I happen to know something about what it takes to have anything like true freedom: rough equality of power. Recall your de Tocqueville:
>> AMONG the novel objects that attracted my attention during my stay in the United States, nothing struck me more forcibly than the general equality of condition among the people. I readily discovered the prodigious influence that this primary fact exercises on the whole course of society; it gives a peculiar direction to public opinion and a peculiar tenor to the laws; it imparts new maxims to the governing authorities and peculiar habits to the governed. (Democracy in America, Author's Introduction)
Well, there's another option having to do with Mt 20:20–28, but I'm wary of relying on that in a society where the love of many has grown so cold.
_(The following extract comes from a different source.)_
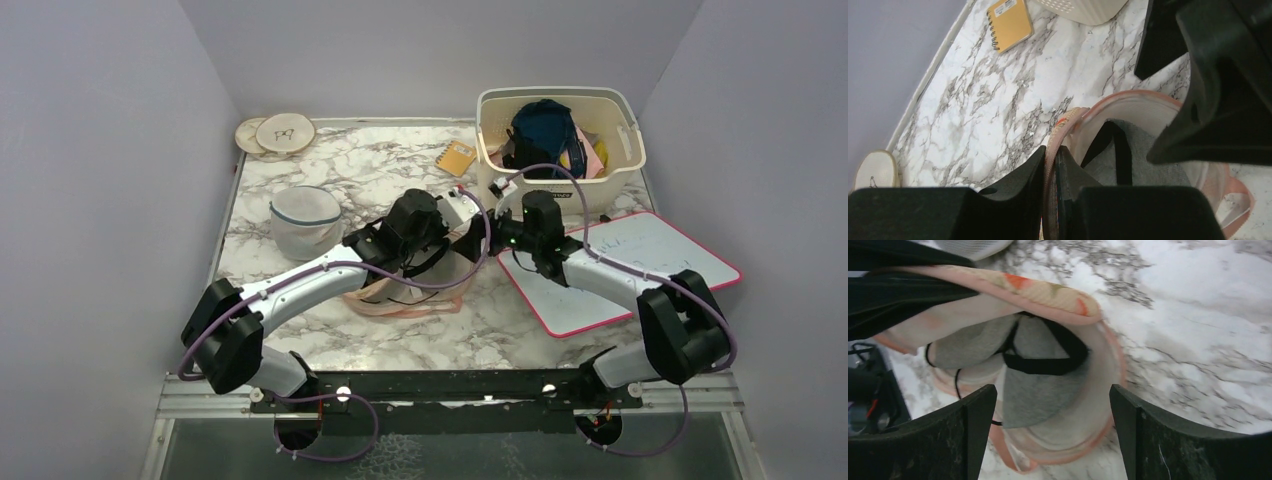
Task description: Unzip the laundry bag and remove the bra
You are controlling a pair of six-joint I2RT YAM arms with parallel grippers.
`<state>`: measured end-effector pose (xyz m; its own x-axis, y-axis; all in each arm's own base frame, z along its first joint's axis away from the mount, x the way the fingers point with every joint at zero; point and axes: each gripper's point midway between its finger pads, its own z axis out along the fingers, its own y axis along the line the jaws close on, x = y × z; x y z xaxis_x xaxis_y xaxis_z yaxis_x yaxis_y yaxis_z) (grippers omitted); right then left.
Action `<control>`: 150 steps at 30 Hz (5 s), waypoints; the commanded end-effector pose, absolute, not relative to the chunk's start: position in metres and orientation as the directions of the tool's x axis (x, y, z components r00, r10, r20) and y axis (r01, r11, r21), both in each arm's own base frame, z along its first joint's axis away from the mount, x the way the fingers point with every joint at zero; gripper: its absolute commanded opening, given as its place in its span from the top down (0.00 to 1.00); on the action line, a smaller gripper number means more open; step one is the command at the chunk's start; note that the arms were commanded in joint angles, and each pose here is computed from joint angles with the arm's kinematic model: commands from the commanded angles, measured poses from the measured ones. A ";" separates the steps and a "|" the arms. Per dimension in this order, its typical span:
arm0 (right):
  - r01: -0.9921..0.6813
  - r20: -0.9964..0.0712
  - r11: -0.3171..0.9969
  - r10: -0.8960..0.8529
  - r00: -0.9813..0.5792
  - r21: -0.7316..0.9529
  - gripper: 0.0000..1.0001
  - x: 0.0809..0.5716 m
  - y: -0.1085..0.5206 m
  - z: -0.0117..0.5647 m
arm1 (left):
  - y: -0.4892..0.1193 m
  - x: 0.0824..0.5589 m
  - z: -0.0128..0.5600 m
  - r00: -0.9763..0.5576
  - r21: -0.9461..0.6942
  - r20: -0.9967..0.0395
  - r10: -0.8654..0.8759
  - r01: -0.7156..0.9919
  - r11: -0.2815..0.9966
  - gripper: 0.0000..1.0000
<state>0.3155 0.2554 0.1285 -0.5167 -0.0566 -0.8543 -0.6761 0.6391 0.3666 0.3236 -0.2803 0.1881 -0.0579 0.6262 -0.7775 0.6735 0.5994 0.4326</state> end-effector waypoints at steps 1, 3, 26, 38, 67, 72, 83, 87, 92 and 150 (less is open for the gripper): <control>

Anyhow, let's look at what happens when that "general equality of condition" erodes:
>> The empirical study is summed up in a number of propositions about the relationship between rationality and power, concluding that power has a rationality that rationality does not know, whereas rationality does not have a power that power does not know. (Rationality and Power: Democracy in Practice, 2)
So, there is a need to balance power instead of let one or a few powers grow without bound, leaving the rest in dust. I do take the First Amendment to be viewed by many to play a critical part in this goal. But can you present a stance which doesn't merely let corporations become "few powers", perhaps as portrayed in the TV series Continuum? I suspect rights are always in service to some telos; I doubt they are intelligible otherwise. So, let's break through the methodological positivism and see what is underneath. Yes?